#### EXERCISE INSTRUCTIONS
In the listing below, find the line containing "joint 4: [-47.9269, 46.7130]" and the line containing "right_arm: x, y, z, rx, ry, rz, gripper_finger". Repeat exactly those two lines and every line between them, nothing more.

#### RECORDS FOR THIS TASK
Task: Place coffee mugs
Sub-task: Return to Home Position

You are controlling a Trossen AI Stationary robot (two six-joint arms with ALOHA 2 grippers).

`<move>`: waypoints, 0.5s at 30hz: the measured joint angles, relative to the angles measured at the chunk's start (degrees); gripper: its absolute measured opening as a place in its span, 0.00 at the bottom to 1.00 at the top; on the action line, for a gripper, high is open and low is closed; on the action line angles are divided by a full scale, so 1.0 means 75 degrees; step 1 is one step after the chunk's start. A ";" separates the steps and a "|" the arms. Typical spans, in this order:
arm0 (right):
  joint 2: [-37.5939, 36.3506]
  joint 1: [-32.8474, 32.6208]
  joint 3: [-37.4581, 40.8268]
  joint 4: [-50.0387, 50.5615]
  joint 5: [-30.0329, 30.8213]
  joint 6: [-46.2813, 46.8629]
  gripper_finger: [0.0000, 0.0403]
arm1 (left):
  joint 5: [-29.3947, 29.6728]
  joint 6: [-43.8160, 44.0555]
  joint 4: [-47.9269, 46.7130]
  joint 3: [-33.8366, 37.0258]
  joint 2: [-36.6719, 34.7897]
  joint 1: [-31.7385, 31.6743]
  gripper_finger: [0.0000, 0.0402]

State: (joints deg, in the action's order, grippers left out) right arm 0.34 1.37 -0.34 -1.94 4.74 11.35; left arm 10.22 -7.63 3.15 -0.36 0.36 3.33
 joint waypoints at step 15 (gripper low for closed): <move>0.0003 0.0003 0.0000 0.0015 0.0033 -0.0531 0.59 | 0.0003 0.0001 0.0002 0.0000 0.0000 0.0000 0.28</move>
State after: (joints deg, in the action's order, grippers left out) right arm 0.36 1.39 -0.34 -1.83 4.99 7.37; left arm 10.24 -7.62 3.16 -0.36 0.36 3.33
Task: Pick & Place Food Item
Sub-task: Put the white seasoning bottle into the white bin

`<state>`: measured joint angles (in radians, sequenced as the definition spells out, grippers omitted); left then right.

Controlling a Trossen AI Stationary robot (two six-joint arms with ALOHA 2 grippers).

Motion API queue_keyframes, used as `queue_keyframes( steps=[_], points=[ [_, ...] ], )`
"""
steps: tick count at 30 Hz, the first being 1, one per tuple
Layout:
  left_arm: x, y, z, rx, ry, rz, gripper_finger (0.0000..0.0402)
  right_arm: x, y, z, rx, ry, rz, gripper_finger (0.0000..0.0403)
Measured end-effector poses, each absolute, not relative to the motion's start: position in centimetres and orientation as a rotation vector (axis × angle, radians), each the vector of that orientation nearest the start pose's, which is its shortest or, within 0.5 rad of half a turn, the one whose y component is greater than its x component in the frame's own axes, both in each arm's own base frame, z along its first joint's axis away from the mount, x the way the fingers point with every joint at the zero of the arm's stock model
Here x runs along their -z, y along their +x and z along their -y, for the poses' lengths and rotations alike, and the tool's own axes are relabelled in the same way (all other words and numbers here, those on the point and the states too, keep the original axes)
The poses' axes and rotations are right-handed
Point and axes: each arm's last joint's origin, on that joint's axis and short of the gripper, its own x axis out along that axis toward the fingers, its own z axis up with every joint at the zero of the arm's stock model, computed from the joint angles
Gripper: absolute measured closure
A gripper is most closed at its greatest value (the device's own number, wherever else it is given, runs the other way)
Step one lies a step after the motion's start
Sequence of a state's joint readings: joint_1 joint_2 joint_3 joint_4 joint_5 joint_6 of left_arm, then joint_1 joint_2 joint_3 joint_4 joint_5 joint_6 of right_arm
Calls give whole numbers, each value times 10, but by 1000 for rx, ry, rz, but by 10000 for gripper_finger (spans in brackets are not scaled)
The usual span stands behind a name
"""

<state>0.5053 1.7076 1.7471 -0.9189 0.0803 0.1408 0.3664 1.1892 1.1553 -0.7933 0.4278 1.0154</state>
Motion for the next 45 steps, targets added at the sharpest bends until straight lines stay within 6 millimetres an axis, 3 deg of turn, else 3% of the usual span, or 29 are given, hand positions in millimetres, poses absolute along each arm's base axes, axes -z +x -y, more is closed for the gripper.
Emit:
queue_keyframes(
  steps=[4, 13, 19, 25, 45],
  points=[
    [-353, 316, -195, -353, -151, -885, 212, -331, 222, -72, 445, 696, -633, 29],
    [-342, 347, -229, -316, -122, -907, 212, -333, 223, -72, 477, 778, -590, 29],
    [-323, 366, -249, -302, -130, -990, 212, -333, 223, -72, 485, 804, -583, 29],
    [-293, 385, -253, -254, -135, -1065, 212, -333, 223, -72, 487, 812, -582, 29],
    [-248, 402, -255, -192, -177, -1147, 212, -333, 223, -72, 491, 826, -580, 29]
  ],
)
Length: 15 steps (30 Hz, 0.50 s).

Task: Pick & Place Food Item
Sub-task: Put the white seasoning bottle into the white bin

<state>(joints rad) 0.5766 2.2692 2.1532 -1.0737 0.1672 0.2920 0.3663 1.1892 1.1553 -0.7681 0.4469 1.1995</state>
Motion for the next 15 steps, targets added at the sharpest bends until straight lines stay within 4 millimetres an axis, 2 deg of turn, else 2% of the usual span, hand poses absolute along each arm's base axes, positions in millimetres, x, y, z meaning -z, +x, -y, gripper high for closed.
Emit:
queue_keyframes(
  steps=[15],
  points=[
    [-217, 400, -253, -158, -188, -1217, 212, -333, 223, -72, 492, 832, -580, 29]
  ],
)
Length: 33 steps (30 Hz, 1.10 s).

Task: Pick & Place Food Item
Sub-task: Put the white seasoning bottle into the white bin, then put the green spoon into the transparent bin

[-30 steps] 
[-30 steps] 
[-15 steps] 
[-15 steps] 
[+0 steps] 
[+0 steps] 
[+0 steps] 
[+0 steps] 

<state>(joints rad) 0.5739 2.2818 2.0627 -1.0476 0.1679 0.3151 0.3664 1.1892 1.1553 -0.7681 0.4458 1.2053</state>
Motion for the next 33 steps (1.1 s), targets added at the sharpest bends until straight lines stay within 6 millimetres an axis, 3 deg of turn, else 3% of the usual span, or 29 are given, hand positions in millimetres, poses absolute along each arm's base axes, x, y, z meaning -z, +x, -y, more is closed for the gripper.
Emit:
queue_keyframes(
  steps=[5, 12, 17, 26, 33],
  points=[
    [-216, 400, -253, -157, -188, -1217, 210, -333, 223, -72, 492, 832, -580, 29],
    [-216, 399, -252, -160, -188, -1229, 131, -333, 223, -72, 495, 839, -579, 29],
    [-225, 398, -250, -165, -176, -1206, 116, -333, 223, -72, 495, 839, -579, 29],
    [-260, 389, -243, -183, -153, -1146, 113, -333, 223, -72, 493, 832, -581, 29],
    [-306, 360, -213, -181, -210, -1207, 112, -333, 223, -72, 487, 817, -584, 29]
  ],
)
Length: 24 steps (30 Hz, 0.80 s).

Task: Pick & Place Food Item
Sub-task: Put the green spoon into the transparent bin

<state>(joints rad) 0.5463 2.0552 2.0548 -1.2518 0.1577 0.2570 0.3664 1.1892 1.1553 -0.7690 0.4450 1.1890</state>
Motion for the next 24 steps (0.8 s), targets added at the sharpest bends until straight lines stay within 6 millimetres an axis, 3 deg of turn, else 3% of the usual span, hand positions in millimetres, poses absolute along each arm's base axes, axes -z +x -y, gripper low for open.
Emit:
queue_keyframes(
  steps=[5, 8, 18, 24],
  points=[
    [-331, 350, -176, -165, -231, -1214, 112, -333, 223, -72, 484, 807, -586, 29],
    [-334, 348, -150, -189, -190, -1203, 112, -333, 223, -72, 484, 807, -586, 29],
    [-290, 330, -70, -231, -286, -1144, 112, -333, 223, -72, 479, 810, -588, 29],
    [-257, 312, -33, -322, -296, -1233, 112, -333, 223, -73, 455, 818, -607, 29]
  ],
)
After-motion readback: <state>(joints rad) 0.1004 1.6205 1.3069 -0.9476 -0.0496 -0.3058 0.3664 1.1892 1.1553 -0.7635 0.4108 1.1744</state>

#### OUTPUT OF THE TASK
  joint 4: [-47.9269, 46.7130]
  joint 3: [-33.8366, 37.0258]
  joint 2: [-36.6719, 34.7897]
  joint 1: [-31.7385, 31.6743]
  gripper_finger: [0.0000, 0.0402]

State: (joints deg, in the action's order, grippers left out) right arm 0.34 1.37 -0.34 -1.94 4.74 11.35; left arm 10.22 -7.63 3.15 -0.36 0.36 3.33
 joint waypoints at step 15 (gripper low for closed): <move>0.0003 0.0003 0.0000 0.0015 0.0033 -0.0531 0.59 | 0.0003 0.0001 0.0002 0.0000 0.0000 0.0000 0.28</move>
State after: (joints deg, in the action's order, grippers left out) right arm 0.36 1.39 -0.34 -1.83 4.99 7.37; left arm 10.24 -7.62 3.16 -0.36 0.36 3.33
Task: Pick & Place Food Item
Sub-task: Put the white seasoning bottle into the white bin

`<state>`: measured joint angles (in radians, sequenced as the definition spells out, grippers omitted); left then right.

Controlling a Trossen AI Stationary robot (two six-joint arms with ALOHA 2 grippers).

Motion API queue_keyframes, used as `queue_keyframes( steps=[_], points=[ [_, ...] ], )`
"""
steps: tick count at 30 Hz, the first being 1, one per tuple
Layout:
  left_arm: x, y, z, rx, ry, rz, gripper_finger (0.0000..0.0402)
  right_arm: x, y, z, rx, ry, rz, gripper_finger (0.0000..0.0403)

What precedes this is the full answer.